= The Lavender Cowboy =

"The Lavender Cowboy" was originally a 1923 humorous poem by American pulp editor and publisher Harold Hersey about an unmanly cowboy "with only two hairs on his chest" who comes out a hero. It was then set to music and appeared in the 1930 Western film Oklahoma Cyclone. Several versions have since been recorded.

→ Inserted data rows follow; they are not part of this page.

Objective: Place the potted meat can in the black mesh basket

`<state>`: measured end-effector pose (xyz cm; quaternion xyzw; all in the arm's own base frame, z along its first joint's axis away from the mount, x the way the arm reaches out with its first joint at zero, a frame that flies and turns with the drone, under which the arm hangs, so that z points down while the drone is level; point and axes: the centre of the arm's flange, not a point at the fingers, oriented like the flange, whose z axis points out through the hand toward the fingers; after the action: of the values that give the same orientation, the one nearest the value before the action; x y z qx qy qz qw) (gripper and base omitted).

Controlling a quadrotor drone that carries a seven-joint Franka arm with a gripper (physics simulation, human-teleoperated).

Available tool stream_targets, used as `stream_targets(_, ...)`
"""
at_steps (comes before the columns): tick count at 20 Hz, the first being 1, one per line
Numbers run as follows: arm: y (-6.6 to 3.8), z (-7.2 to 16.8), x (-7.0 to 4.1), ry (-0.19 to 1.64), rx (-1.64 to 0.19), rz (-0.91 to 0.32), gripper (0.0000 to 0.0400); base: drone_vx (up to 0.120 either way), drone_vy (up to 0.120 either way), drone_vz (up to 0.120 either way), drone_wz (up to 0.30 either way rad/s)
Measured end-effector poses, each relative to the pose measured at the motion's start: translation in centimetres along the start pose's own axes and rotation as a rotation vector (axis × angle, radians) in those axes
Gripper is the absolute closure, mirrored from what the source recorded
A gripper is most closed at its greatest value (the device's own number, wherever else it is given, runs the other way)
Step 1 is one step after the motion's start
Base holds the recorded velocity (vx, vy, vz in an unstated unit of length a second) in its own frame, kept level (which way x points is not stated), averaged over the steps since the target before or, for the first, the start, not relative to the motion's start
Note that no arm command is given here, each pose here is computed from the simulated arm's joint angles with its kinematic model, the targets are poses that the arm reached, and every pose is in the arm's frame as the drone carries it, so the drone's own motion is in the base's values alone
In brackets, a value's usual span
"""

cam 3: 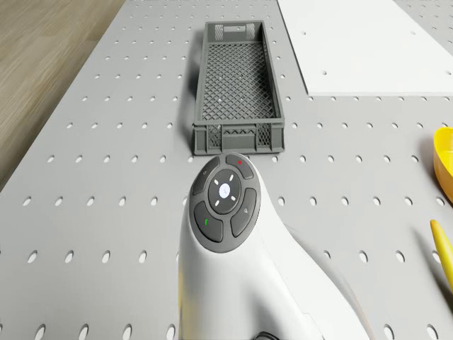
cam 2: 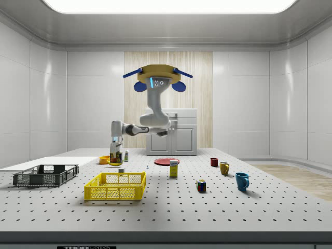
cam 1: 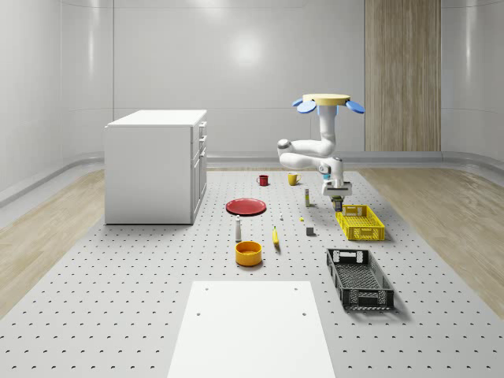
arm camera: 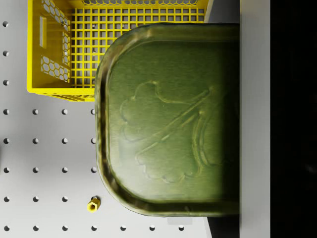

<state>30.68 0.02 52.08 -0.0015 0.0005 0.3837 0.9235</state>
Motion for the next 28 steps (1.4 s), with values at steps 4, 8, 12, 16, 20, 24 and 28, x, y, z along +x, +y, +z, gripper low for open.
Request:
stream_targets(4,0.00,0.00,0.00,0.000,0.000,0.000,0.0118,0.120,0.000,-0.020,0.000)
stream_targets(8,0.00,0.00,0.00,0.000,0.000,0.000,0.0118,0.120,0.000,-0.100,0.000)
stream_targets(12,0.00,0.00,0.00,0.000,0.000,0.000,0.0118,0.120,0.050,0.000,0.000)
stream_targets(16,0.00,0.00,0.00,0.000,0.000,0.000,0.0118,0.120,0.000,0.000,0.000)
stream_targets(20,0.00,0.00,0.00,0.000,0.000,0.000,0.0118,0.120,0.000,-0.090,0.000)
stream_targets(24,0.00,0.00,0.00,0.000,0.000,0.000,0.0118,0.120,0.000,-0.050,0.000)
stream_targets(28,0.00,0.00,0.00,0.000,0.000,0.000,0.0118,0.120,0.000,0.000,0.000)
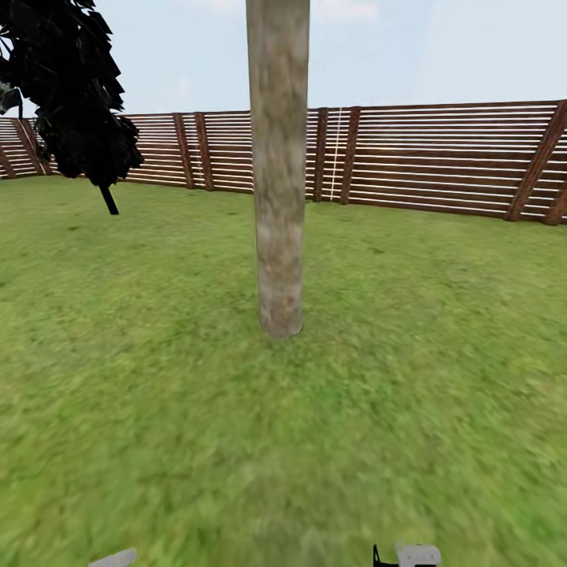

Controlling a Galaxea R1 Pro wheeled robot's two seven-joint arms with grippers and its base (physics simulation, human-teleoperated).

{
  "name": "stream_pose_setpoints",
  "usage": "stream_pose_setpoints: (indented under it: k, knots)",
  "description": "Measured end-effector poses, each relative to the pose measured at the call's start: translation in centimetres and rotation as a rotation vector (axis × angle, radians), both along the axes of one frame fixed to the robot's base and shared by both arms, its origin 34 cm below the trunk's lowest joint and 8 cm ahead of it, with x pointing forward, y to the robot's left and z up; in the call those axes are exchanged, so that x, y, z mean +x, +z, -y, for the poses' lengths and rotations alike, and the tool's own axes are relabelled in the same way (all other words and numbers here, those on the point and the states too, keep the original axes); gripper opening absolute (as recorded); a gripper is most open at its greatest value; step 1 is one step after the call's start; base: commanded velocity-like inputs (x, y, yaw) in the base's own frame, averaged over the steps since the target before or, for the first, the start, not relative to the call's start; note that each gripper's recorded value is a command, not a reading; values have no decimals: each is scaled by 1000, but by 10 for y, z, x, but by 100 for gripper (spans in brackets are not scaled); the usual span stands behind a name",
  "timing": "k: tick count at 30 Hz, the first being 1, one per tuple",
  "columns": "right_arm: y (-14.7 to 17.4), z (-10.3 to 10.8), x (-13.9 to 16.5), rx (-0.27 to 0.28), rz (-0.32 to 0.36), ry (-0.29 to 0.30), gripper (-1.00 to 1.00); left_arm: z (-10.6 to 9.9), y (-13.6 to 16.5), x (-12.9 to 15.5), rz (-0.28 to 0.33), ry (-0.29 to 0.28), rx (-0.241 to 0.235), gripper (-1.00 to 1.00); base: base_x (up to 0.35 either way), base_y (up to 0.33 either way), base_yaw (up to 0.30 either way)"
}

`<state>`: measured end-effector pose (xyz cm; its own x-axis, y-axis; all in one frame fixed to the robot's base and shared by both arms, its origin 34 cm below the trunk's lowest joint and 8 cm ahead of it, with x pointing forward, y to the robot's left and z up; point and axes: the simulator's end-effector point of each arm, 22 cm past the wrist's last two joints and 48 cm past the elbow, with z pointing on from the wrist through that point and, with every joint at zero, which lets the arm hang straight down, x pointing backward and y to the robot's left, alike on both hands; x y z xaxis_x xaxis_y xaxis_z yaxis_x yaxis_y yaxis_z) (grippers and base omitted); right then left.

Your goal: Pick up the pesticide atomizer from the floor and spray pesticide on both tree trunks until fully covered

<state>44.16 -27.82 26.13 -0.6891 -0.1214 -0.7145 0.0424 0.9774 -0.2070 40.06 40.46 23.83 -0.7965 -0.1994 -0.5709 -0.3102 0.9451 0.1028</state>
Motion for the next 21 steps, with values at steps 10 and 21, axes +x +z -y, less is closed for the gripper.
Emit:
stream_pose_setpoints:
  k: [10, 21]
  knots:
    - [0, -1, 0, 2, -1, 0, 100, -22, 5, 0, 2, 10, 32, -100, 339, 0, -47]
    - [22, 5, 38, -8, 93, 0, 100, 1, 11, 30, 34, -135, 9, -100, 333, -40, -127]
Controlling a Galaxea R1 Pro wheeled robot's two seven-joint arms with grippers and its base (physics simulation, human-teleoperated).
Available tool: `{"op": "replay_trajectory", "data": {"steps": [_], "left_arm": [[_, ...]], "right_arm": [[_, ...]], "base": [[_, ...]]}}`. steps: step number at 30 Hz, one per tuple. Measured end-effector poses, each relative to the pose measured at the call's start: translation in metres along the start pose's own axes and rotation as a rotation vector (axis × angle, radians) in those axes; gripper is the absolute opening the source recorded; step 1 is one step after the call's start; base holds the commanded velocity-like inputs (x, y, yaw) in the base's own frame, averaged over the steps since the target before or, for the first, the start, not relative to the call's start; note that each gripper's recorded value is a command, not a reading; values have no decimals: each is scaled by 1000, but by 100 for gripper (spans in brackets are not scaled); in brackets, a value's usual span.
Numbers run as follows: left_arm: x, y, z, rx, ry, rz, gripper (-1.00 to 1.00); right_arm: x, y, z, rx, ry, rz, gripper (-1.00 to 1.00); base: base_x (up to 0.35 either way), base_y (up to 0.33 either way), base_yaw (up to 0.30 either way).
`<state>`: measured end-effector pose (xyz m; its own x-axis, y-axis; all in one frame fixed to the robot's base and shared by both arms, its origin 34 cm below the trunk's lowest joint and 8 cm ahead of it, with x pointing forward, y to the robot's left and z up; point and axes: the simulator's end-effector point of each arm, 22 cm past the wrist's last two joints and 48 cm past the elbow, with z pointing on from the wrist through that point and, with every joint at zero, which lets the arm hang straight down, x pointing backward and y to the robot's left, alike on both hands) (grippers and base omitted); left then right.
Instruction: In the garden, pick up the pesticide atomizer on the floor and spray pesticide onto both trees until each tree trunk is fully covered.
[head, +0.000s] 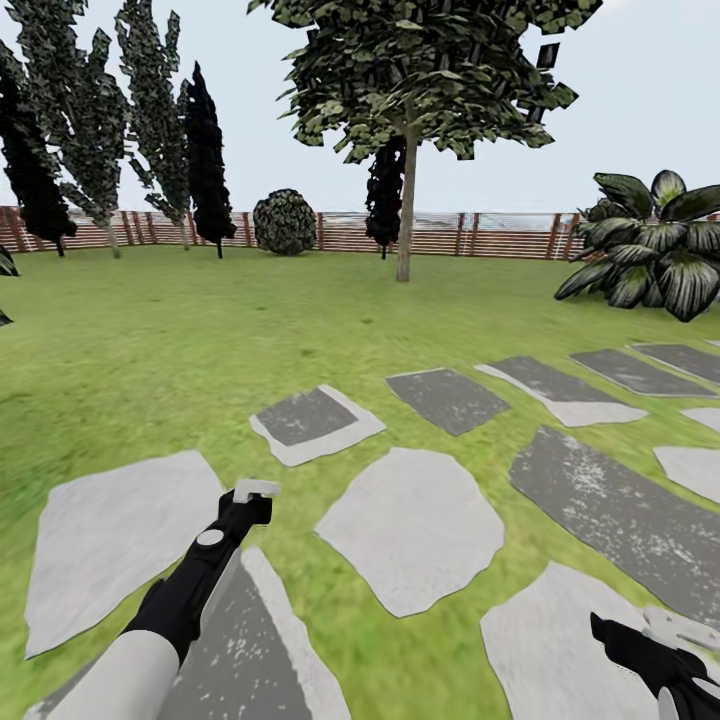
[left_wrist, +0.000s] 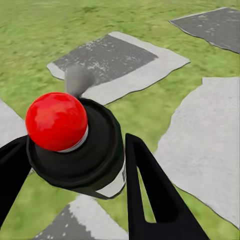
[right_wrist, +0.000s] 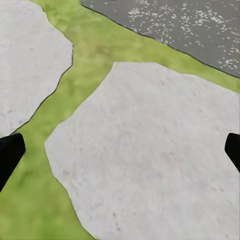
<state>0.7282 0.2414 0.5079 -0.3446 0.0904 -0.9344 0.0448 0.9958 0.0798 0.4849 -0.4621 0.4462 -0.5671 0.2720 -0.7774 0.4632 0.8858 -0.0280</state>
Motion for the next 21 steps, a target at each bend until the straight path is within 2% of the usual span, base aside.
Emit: {"op": "replay_trajectory", "data": {"steps": [10,17,21], "left_arm": [[0,0,0,0,0,0,-100],[0,0,0,0,1,0,-100],[0,0,0,0,0,0,-100]], "right_arm": [[0,0,0,0,0,0,100],[0,0,0,0,0,0,100],[0,0,0,0,0,0,100]], "base": [[329,0,-13],[329,0,-221],[329,0,-58]]}}
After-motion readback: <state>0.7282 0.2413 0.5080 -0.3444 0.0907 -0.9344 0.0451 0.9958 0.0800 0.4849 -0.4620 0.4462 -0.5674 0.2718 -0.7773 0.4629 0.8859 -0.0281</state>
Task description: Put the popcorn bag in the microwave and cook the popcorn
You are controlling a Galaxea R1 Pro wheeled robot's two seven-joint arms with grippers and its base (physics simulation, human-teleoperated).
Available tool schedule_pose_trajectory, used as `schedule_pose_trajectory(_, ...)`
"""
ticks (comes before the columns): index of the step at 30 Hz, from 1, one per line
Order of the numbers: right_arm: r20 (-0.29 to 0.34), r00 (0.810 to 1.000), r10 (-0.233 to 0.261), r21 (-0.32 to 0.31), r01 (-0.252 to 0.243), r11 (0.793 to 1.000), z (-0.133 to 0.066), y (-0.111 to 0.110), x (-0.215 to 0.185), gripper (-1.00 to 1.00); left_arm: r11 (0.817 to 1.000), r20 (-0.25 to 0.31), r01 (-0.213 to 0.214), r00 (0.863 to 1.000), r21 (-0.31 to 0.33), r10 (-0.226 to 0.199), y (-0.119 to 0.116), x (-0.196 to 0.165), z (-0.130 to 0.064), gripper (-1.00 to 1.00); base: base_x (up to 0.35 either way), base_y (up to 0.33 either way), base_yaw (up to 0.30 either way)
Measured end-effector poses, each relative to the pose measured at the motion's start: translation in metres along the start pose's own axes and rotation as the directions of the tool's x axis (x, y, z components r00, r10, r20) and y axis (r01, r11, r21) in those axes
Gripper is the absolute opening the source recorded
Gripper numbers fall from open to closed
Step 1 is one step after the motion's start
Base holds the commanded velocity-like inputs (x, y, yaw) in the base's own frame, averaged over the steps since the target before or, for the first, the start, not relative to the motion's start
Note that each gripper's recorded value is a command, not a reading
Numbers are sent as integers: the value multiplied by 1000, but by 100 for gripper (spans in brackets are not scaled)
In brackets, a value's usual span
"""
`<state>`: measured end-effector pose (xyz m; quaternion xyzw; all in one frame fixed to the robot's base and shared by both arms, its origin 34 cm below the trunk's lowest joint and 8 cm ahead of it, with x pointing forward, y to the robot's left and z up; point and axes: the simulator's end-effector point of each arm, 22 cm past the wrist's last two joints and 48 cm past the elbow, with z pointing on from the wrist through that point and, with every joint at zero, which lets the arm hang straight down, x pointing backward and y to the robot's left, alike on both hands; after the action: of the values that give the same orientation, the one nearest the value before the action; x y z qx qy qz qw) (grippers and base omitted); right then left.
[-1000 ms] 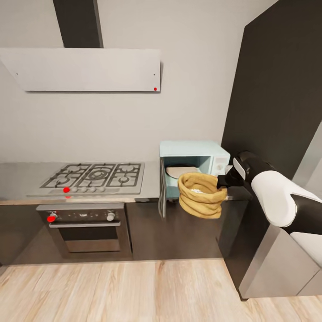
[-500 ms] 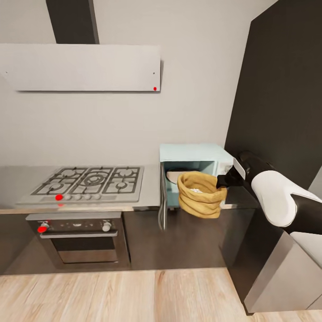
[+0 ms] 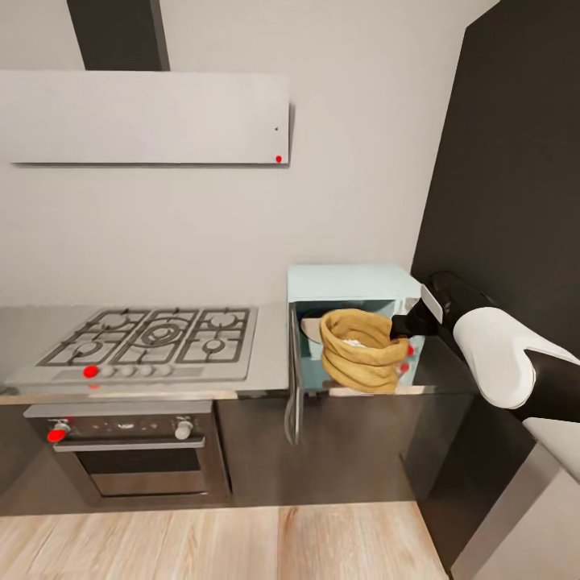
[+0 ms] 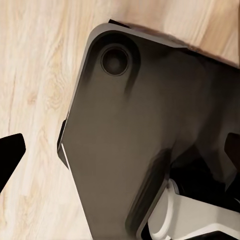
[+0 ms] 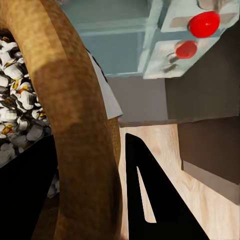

It has been banned from radio airplay because the lyrics are considered suggestive of homosexuality.

==Lyrics==

He was only a lavender cowboy
And the hairs on his chest were but two
He wanted to be a real hero
And do as the real heroes do

Erbecini's and other hair lotions
He would rub on his chest every night
But when he awoke in the morning
Not a new hair was in sight

He fought for Nellie, your honor
And he cleaned out a whole robber's nest
He died with his six guns a smokin'
But with only two hairs on his chest

Well they buried him out on the prairie
Where the coyotes howl every night
And in the place where his bones lay
Two cacti have grown into sight.

Other versions are somewhat less sympathetic to the hapless wrangler. In one, having failed to impress Nellie, he goes on a binge and breaks into the local saloon at night, "making off with the strawberry gin". This leads to his demise.

They shot the lavender cowboy
and said as they laid him to rest
"You're better off now boy
coz you can't be a cowboy
with only two hairs on your chest".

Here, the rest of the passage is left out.